WHAT YOU WILL DO
The response must hold only the lines from the line containing "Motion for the" through the end of the listing, exactly as written.

________________

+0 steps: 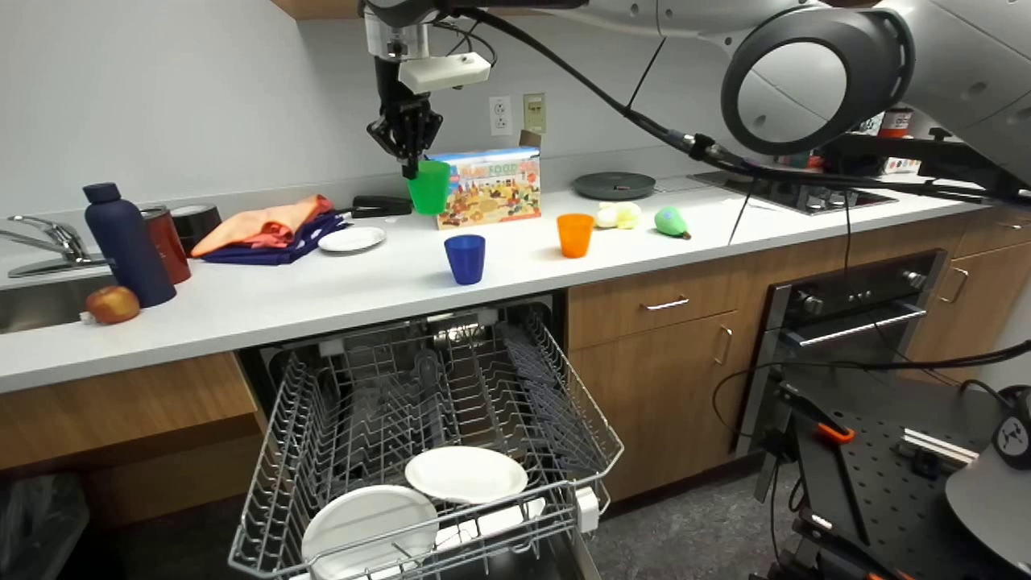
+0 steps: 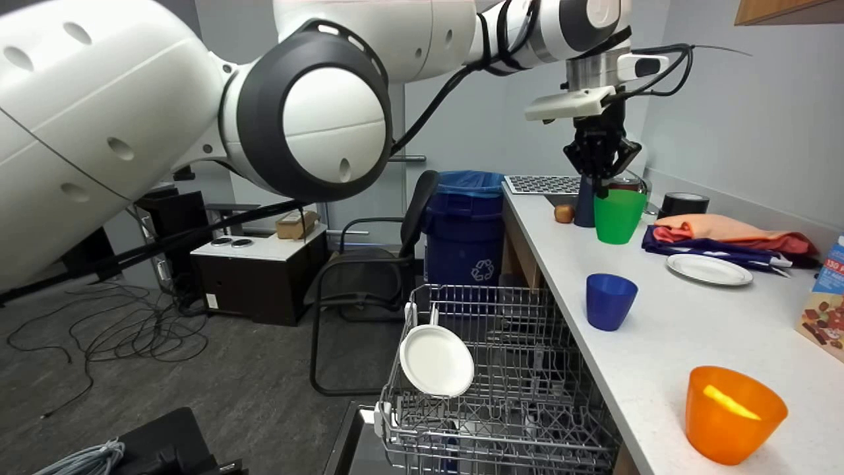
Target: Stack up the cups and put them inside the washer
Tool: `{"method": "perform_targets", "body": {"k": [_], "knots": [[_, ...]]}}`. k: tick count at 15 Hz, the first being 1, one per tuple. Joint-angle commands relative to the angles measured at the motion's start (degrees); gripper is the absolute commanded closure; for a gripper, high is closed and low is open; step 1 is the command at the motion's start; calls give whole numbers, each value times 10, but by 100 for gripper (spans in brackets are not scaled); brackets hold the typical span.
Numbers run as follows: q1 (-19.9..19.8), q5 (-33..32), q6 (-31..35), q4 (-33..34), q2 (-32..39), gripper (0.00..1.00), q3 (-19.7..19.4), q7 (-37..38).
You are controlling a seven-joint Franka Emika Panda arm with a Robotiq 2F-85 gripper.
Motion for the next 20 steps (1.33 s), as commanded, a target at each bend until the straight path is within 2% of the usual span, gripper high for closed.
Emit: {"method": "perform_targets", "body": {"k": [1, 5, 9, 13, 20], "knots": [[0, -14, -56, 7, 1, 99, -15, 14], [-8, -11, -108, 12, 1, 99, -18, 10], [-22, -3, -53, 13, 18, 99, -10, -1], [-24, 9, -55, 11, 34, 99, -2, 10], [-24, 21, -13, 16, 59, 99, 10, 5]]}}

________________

EXERCISE SOLUTION
Motion for the next 20 steps (1.33 s), as commanded, a target at each bend until the straight path is within 2% of the usual span, gripper high for closed.
Emit: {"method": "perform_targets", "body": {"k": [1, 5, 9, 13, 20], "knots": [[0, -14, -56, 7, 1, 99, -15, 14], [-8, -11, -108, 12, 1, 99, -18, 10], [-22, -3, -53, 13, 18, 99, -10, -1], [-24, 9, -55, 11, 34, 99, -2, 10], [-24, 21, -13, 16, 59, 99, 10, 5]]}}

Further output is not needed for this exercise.